それは、軸索から周膜と上膜に枝を伸ばした「神経の神経(nervi nervorum)」の終末に存在する。

この侵害受容器は1963年頃から論文に登場するようになり、1995年にBoveとLightが免疫・組織化学マーカーを活用して組織学的に明らかにしている。

このことはJ.P.Barral著『末梢神経マニピュレーション』(2010年、科学新聞社刊)に記載されているが、実際、その役割の詳細は謎でもある。

ただし機械的刺激では、圧迫よりも伸長される刺激に敏感に反応するようである。

さて、この「神経の神経」の侵害受容器の存在が、末梢神経の圧迫痛の根拠にされるようになった。確かに、侵害受容器が存在するのであるから、神経幹の圧迫は「痛む」と考えるのは常套であろう。

しかし、侵害受容器はセンサーではない。だから「閾」がある。その「閾」も一様ではない。個体差もある。その設定をどこが行うのか、それもまた謎である。

同じ受容器でも固有受容器とは意味合いが違うのである。最近の研究では、非常に高い「閾」を持つ侵害受容器の存在も明らかにされているようだ。

これらは「silent(sleeping) nociceptors;沈黙の(眠れる)侵害受容器」と呼ばれており、通常は化学感受性で機械的刺激には非感受性という特徴がある。そう考えると、「神経の神経」の侵害受容器が常態時にはサイレントな受容器であってもおかしくはない。むしろ、そう見たほうが生体における反応との喰い違いを納得できる。

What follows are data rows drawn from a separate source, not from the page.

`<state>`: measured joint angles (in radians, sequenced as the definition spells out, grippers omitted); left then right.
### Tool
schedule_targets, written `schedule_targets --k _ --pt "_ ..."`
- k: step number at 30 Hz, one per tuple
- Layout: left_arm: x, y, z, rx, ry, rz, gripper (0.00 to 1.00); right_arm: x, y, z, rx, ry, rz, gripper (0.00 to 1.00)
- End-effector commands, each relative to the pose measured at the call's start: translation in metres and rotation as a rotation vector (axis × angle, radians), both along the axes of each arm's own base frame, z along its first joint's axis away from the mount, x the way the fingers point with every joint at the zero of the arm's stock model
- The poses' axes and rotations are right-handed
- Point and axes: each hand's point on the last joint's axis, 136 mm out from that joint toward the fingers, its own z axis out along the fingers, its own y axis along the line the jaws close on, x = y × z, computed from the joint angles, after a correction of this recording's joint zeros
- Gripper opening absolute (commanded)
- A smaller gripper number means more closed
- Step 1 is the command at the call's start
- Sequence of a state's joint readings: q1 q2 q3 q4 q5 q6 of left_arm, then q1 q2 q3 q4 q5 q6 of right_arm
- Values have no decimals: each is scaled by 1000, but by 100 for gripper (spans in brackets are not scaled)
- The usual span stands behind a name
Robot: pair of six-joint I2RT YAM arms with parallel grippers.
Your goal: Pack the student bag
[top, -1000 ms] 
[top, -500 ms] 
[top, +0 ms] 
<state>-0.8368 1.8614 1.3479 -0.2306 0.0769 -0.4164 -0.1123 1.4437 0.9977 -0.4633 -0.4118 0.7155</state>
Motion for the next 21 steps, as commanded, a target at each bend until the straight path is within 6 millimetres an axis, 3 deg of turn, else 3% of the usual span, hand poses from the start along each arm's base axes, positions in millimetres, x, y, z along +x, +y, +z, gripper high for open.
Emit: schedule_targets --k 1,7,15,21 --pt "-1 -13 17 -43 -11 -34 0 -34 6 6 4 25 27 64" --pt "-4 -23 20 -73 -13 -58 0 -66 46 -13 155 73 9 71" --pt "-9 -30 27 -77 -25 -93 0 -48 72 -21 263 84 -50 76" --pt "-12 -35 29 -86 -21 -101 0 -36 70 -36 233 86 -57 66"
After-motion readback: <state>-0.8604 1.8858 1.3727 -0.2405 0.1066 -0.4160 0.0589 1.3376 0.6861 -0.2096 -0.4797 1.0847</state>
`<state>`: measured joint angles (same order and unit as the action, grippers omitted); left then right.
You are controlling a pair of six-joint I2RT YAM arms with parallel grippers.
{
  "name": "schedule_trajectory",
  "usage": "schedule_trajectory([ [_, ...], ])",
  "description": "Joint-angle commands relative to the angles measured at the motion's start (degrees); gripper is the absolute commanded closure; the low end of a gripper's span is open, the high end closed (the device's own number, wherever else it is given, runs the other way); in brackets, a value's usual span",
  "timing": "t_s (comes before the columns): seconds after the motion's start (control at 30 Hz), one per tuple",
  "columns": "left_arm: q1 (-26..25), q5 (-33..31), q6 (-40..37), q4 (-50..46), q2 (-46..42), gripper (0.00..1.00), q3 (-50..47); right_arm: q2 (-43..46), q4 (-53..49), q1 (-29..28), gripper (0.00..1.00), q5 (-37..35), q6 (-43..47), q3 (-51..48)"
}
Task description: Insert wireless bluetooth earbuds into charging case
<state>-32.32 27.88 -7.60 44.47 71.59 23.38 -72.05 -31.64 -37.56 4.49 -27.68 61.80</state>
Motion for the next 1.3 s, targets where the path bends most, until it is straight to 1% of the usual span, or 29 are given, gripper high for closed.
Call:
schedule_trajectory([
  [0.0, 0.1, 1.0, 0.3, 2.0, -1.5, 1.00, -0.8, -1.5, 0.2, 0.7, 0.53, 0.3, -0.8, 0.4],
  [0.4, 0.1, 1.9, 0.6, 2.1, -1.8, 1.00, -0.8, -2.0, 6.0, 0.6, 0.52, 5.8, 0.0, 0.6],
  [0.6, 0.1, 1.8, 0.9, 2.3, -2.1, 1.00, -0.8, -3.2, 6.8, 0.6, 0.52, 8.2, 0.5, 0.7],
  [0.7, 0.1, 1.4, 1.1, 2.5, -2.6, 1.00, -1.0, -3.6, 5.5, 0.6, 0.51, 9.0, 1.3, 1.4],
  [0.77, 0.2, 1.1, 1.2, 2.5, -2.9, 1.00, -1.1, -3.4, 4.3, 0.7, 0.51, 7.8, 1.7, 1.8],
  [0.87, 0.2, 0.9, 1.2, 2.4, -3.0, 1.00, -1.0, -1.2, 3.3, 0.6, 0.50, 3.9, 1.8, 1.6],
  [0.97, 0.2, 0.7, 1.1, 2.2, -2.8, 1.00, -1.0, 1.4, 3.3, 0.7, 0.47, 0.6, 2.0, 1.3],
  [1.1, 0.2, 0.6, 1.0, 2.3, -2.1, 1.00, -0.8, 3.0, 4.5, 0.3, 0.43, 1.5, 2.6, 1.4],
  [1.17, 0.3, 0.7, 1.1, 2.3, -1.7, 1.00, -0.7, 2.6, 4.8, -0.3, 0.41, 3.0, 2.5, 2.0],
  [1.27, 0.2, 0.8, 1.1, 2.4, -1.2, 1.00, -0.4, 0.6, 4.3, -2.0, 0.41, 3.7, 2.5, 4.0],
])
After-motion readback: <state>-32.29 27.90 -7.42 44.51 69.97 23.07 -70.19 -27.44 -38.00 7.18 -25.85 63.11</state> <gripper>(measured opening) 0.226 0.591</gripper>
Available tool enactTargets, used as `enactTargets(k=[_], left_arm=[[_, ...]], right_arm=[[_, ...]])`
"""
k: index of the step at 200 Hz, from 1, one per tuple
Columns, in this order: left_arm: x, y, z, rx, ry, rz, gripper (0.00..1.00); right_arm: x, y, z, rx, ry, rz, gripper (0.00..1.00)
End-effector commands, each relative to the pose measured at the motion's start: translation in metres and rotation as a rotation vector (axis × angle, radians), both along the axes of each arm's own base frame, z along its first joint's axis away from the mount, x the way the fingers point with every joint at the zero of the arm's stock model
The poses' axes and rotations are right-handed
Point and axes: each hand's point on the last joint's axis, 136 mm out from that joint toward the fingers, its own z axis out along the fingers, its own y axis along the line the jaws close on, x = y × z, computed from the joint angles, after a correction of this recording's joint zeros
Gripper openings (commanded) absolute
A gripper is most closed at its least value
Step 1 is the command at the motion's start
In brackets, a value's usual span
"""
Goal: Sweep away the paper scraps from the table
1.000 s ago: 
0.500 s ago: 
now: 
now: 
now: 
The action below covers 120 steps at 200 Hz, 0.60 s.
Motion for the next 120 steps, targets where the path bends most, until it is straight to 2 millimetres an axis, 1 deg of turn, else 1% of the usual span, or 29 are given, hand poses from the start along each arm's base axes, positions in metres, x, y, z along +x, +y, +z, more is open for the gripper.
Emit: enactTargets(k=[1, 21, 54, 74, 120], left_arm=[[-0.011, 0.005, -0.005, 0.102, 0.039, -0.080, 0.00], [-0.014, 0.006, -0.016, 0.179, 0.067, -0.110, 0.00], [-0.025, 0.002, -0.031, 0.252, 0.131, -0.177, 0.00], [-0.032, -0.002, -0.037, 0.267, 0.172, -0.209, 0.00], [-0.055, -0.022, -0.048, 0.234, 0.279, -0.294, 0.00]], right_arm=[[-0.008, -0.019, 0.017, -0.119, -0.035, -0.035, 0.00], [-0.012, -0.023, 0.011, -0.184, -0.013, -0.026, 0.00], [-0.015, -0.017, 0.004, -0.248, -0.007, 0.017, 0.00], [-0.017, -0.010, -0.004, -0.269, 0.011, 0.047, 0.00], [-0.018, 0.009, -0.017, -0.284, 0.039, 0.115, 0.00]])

それに侵害受容感覚(nociception)は「痛み症状」ではない。「痛み症状」とは、侵害受容感覚によって起こり得るひとつの結果なのである。あくまでも推測に過ぎないが、この末梢神経上膜の侵害受容器は、末梢神経が損傷したときに、例えば末梢神経が限界域を超えて引き延ばされたりすることで、神経に損傷が起こると作動するのではないかと思える。そうなると、当然、化学的要因も発生する。

だから、周膜や上膜の侵害受容器は神経損傷に伴って作動する受容器ではないだろうか、と思う。

末梢神経幹を圧迫しただけでいちいち「痛み症状」が起こったのでは、スポーツも格闘技も成り立たないし、日常生活にも支障が起こるだろう。ましてや徒手療法は治すよりも傷める手法になりかねない。